Problem to work on:
Omit the pictures, and output the rest of the entries exactly as written.

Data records

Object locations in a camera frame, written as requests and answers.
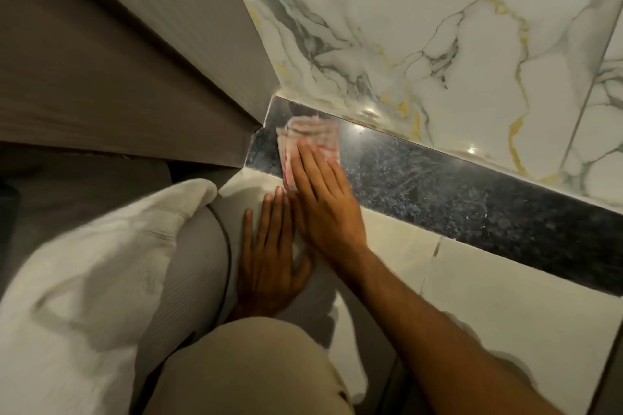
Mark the person's right hand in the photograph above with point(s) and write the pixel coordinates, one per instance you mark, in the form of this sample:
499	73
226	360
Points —
328	215

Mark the pink and white cleaning cloth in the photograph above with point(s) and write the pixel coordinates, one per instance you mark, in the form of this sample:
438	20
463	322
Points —
307	131

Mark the grey-brown ribbed door frame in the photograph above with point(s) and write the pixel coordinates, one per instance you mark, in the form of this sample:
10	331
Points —
194	11

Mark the black granite threshold strip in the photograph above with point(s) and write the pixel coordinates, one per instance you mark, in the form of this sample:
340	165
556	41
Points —
462	205

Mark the white towel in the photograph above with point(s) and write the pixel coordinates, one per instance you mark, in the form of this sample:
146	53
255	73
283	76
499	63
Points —
73	283

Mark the person's beige trouser leg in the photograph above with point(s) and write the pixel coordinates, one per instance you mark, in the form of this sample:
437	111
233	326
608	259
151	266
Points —
243	371

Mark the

Exercise answer:
Object locations in a camera frame, written as requests and answers.
Mark the person's right hand in the photograph above with point(s) and write the pixel coordinates, one per instance you mark, in the form of this sample:
499	73
226	360
Points —
328	215

Mark the pink and white cleaning cloth in the photograph above with point(s) and write the pixel coordinates, one per instance you mark, in the form of this sample:
438	20
463	322
Points —
307	131

Mark the grey-brown ribbed door frame in the photograph above with point(s) and write the pixel coordinates, one per instance you mark, in the form of this sample:
10	331
Points —
194	11

Mark the black granite threshold strip in the photograph above with point(s) and write the pixel coordinates, one per instance you mark, in the form of this sample:
340	165
556	41
Points —
462	205

Mark the white towel in the photograph above with point(s) and write the pixel coordinates, one per instance you mark, in the form of this sample:
146	53
255	73
283	76
499	63
Points —
73	283

Mark the person's beige trouser leg in the photograph above with point(s) and write the pixel coordinates, one per instance you mark, in the form of this sample:
437	111
233	326
608	259
151	266
Points —
243	371

Mark the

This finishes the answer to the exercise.